_Task item_
Return every line below as is, leaving out the pictures.

_Data_
──────────

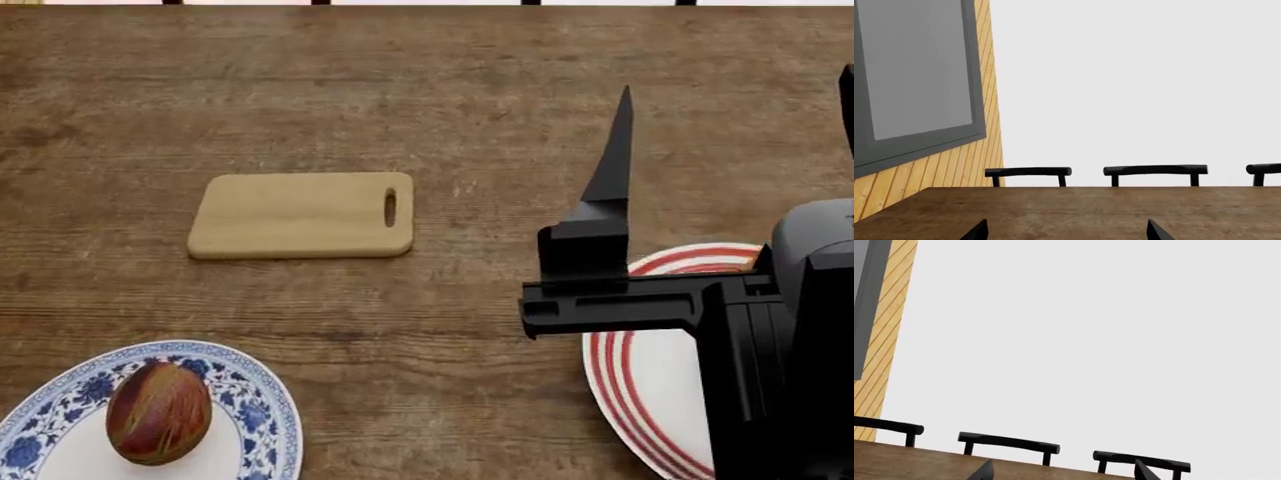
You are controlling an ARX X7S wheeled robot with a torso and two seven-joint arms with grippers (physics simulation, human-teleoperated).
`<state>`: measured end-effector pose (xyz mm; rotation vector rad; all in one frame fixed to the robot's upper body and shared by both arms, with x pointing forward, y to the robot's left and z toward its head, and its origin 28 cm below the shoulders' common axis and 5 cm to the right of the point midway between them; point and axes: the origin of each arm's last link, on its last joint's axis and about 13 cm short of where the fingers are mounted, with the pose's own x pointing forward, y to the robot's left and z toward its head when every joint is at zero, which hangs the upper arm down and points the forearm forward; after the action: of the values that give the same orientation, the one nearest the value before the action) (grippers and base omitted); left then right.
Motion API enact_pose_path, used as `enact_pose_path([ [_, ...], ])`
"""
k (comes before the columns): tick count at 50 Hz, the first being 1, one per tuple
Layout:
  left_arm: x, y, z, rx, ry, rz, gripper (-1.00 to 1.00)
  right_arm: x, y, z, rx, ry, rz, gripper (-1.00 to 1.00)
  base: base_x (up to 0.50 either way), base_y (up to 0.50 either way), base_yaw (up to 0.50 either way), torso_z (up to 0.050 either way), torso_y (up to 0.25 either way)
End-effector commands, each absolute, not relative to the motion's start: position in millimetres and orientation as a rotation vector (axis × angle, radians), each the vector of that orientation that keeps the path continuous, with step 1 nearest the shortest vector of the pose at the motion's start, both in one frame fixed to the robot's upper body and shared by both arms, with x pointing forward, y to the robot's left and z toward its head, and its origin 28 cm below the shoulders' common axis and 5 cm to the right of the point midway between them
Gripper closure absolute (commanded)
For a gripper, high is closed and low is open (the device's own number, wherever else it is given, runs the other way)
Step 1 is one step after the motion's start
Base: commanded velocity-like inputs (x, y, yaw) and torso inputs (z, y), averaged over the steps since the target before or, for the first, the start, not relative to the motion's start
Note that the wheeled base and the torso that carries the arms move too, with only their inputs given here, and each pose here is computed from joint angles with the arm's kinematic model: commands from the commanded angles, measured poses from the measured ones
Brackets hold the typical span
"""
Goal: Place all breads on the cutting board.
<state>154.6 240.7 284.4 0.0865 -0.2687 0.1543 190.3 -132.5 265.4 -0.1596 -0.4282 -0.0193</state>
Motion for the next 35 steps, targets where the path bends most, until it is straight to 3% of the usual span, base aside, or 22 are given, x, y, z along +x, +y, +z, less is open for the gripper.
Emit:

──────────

_Written reply_
You are controlling an ARX X7S wheeled robot with a torso and two seven-joint arms with grippers (physics simulation, human-teleoperated).
`<state>`: measured end-effector pose (xyz mm; rotation vector rad; all in one frame fixed to the robot's upper body and shared by both arms, with x pointing forward, y to the robot's left and z toward its head, and its origin 28 cm below the shoulders' common axis and 5 cm to the right of the point midway between them; point and axes: the origin of each arm's last link, on its last joint's axis and about 13 cm short of where the fingers are mounted, with the pose's own x pointing forward, y to the robot's left and z toward its head when every joint is at zero, which hangs the upper arm down and points the forearm forward; after the action: of the values that give the same orientation, the one nearest the value before the action) (grippers and base omitted); left then right.
Motion API enact_pose_path, used as `enact_pose_path([ [_, ...], ])`
"""
k (comes before the columns): tick count at 50 Hz, the first being 1, one per tuple
Layout:
  left_arm: x, y, z, rx, ry, rz, gripper (-1.00 to 1.00)
  right_arm: x, y, z, rx, ry, rz, gripper (-1.00 to 1.00)
  base: base_x (up to 0.50 either way), base_y (up to 0.50 either way), base_yaw (up to 0.50 either way), torso_z (up to 0.050 either way), torso_y (up to 0.25 either way)
End-effector commands, each absolute, not relative to the motion's start: position in millimetres and orientation as a rotation vector (axis × angle, radians), each the vector of that orientation that keeps the path continuous, with step 1 nearest the shortest vector of the pose at the motion's start, both in one frame fixed to the robot's upper body and shared by both arms, with x pointing forward, y to the robot's left and z toward its head, and its origin 28 cm below the shoulders' common axis and 5 cm to the right of the point midway between them
Gripper closure absolute (commanded)
For a gripper, high is closed and low is open (the device's own number, wherever else it is given, runs the other way)
Step 1 is one step after the motion's start
Base: commanded velocity-like inputs (x, y, yaw) and torso inputs (z, y), averaged over the steps since the target before or, for the first, the start, not relative to the motion's start
Note that the wheeled base and the torso that carries the arms move too, with only their inputs given here, and each pose here is computed from joint angles with the arm's kinematic model: commands from the commanded angles, measured poses from the measured ones
Brackets hold the typical span
"""
Goal: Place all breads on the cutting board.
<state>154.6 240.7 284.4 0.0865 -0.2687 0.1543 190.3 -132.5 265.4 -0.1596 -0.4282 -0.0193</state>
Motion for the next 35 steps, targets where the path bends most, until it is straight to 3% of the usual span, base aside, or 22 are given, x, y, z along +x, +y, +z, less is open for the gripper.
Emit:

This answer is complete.